蒼い鬼火の噂

「ねぇねぇ、知ってる?これ、友達から聞いたんだけど、友達の知り合いが肝試しであの旧校舎に入って、・・ほら、あのちょっと気味の悪い学生寮の裏手にある古い建物よ。そこで火の玉を見たんですって。午前二時になると旧校舎の四階の北教室の隅に小さな火の玉が現れて、青白い焔をあげながらゆらゆらと揺らめく。それで見た者を果てなく追いかけてくるんだって。怖いよねぇ〜」





「蒼い鬼火の噂?」
昼休み、『奥村屋』にて。
今日も定食が完売したところに、雪男がやってきての言葉だった。
「そう。高等部の学生寮の裏手に旧実験棟があるんだけど、そこの校舎に蒼い光を見たという噂が女生徒を中心に広まってるんだ」
たまたま、定食を食べにきていた京都組三人と女給(ウェイトレスというよりこちらの方がしっくりくるから)のバイトのしえみ、そして、全ての調理器具を洗い終えた燐が調理台を囲んでお茶を楽しんでいる。
「噂やろ?友達の友達て・・都市伝説かいな。そないに騒ぎ立てんでも、この学園には中級以上の悪魔は入ってこれんはずやないんか?」
勝呂が薬缶から麦茶を瀟洒なティーカップに注ぎながら言う。
「そうですやん。小鬼共の悪戯ちゃいますの?」
子猫丸が調度飲み切ったところで、勝呂が薬缶の口を向ける。カップが差し出され、そこにも麦茶が注がれる。
「せやし、蒼いって辺りに引っかかってますのやろ?若先生は」
志摩が『暖かいの下さい』としえみにお願いする。
しえみがティーコジを開けてポットから湯気の立つお茶を注ぐ。
「そうです。悪戯ならばそれでいい。しかし、もし万が一のことがあったら・・・」
雪男はじっと燐を見ていた。
燐は眉を顰める。
「何、兄弟で見つめ合ってますのん?」
ニヤニヤ笑いながら志摩が尋ねる。
「いえ、別に。

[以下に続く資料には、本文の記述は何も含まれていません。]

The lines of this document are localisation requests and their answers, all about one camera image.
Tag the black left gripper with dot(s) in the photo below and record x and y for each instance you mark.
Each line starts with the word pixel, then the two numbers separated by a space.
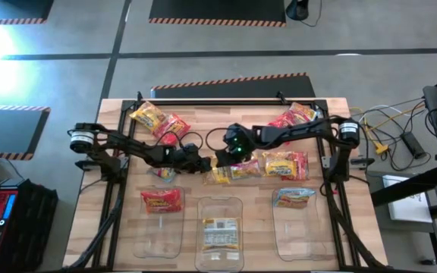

兄さんに意見はないのか?と思っただけです」
「なんで、俺?」
「疑われてんだよ、お前」
ぱしんと後頭部を丸めたノートで叩かれた燐は、腑に落ちないというように叩かれたところを撫でる。いつの間にか霧隠シュラが立っていた。
「なんで、俺?」
再び首を傾げる。
その様子に雪男は溜息をついた。
「こいつじゃないんじゃないのか?奥村せんせ」
「分かりませんよ、夜な夜な寝ぼけて歩き回っているかもしれません」
「お前は兄貴を夢遊病患者にする気か?」
「分かってますやん、奥村君」
志摩がすかさず燐に突っ込んだ。
お茶を囲んだ候補生と祓魔師に笑いが起こる。



「さて、本題だが、まぁ、日本支部としても捨て置くわけにもいかないが、実情として手が回らないんだよな〜」
にゃはは〜と笑いながらシュラがぶっちゃけて、その後を雪男が引き継ぐ。
「そこで候補生の皆さんに」
清清しい笑みを浮かべる奥村先生に、候補生達は諦念溢れる溜息をついた。
「・・・お鉢が回ってきたいうことですか」
勝呂が頭を掻きながら雪男の言葉を先回りした。
「そういうことです」
「それやったら、塾でも宜しかったのでは?ここには、出雲さんや宝君がおりませんし」
「いや、あいつらには噂の出所を調査してもらっている」
子猫丸の質問にシュラが答えた。
「はぁ・・、それでこちらは旧校舎を調査しろ言わはるんですね?」
「おし、それじゃ、俺達でその火の玉を退治してやろうぜ」
燐はやる気満々だ。そんな彼を見て周囲の一同は溜息をついた。
「なんだよぅ、俺、なんか変なこと言ったか?」
「いや、兄さんが張り切ると碌なことがないというか・・」
「若先生の言う通りや、奥村君、あんまり気張らんとき」
「だから、なんで、俺?」
燐が不満を漏らした。
「分かってるのか?燐。蒼い炎の意味が。相手は魔神に纏わるなにかである可能性があるんだぞ」
シュラがひそと燐の耳に吹き込んだ言葉に、彼の顔色が変わったこと、雪男はそれを見てまた一つ溜息をついた。


2011/06/05

コメント:
しえみちゃんはみんなの話を聞きながらあわあわしてると思う。そして、文章にはそれが出ていなくてすまない。子猫丸も大人しいから会話は勝呂、志摩、雪男、シュラで進むことを許してください。しくしくしく。
燐?燐も会話に加わらず五人の会話を聞くだけ。『考えるのは俺の仕事じゃねぇーし』とか思っているに違いない。